1. You know what Cassandra is.
2. You have Cassandra running locally or on a cluster for this tutorial.
3. You have a piece of basic knowledge of what is Scala and sbt.

---

In this post, let’s write a simple database client for accessing User information. For simplicity sake, our User model would just have id, firstName, lastName and emailId as its fields. Since cassandra is all about designing your data-model based on your query use-case, we shall have two use-cases for accessing data and hence shall define two tables in cassandra.

The tables would have the following schema.

	CREATE KEYSPACE user_keyspace WITH replication = {'class': 'SimpleStrategy', 'replication_factor': '1'};
	CREATE TABLE user_keyspace.user_by_first_name (
	firstname text PRIMARY KEY,
	email text,
	id uuid,
	lastname text
	);
	CREATE TABLE user_keyspace.user_by_id (
	id uuid PRIMARY KEY,
	email text,
	firstname text,
	lastname text
	);

view raw keyspace.cql hosted with ❤ by GitHub

Make sure your database has this schema configured before proceeding further.

---

Step 0: Add phantom library to the dependencies

Let us start by creating a simple sbt scala project and add the following dependency to build.sbt file to the libraryDependencies.

"com.outworkers" % "phantom-dsl_2.12" % "2.30.0"

Step 1: Define your model class

In cassandra, it is totally acceptable to denormalize the data and have multiple tables for the same model. phantom is designed to allow this. We define one case class as the data holder and several model classes that correspond to our different use cases. Let us go ahead and define the model and case classes for our User data-model.
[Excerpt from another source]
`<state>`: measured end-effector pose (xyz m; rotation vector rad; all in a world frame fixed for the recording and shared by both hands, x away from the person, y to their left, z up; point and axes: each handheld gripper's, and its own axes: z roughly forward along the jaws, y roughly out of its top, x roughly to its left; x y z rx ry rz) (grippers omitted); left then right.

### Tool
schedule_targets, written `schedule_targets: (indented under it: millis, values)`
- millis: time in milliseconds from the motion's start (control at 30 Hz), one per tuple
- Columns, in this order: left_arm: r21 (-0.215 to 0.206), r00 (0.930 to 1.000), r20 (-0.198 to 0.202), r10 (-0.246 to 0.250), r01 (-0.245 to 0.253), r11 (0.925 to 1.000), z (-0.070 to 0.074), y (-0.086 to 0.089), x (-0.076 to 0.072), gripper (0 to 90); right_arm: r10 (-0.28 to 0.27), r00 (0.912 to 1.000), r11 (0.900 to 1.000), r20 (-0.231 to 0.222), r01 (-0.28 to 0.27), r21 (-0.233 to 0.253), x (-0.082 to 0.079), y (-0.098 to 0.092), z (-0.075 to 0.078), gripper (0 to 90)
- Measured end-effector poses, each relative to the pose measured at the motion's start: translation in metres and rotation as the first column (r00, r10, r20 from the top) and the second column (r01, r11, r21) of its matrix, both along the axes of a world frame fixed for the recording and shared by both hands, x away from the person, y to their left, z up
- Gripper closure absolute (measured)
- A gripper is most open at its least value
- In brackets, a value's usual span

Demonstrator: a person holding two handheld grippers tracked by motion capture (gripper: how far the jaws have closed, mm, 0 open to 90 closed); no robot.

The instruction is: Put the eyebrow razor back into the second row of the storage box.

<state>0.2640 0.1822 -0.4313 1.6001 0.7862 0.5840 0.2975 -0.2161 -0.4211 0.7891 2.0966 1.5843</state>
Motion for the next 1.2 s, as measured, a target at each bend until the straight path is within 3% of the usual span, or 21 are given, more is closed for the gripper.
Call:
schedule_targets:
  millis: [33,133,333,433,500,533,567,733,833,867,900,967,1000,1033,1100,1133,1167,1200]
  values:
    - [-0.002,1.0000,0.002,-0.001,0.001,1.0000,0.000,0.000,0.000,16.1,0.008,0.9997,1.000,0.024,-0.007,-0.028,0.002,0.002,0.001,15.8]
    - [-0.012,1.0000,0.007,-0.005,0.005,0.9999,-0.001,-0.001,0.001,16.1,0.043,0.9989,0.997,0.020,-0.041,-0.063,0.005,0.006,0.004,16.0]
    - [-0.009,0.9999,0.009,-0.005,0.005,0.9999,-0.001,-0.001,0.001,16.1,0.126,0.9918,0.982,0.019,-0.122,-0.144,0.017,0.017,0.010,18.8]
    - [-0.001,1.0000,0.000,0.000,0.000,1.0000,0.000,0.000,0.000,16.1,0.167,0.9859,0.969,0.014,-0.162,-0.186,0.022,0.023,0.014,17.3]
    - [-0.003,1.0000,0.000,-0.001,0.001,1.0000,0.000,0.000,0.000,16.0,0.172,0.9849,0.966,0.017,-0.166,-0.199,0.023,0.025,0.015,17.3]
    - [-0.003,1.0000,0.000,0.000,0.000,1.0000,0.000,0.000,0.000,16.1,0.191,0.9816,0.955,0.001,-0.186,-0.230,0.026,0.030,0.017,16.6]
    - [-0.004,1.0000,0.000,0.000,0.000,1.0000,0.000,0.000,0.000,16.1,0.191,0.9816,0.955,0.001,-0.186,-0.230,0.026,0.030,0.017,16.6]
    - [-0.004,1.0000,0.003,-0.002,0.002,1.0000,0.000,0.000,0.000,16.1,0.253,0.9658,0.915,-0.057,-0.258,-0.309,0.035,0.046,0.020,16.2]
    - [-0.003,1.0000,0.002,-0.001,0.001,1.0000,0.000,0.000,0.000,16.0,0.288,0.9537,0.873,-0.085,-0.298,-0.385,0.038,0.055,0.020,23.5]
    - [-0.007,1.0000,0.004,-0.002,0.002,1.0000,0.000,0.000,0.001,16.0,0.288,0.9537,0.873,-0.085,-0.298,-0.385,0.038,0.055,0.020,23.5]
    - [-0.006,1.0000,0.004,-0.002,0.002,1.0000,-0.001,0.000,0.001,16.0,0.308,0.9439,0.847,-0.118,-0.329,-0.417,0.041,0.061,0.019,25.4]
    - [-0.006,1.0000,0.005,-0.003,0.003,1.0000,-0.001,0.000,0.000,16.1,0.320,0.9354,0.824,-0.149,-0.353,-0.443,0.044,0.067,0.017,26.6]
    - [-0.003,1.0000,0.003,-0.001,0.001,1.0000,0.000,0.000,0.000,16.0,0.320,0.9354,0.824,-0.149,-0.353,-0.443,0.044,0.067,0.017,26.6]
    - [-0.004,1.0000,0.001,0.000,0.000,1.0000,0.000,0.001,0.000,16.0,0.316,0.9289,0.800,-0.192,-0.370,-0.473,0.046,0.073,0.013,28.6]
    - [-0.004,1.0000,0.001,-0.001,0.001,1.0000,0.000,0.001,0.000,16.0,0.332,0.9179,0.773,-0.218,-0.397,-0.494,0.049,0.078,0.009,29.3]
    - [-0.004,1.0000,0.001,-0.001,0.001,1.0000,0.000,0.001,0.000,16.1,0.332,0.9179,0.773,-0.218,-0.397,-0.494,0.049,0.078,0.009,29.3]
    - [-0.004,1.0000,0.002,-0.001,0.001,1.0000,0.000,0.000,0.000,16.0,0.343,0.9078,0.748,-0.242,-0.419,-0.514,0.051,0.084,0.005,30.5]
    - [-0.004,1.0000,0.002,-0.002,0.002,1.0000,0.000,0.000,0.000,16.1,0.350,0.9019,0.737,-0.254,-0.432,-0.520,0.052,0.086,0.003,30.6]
	// Base model used as DTO
	case class User(id: UUID, firstName: String, lastName: String, email: String)

view raw User.scala hosted with ❤ by GitHub

Now, we define the tables that correspond to the tables in Cassandra. This allows phantom to construct the queries for us in a typesafe manner.

The following are the use cases for which we would need clients;

1. To access the data using the user id. (user_by_id table)
2. To access the data using the user’s first name. (user_by_first_name table)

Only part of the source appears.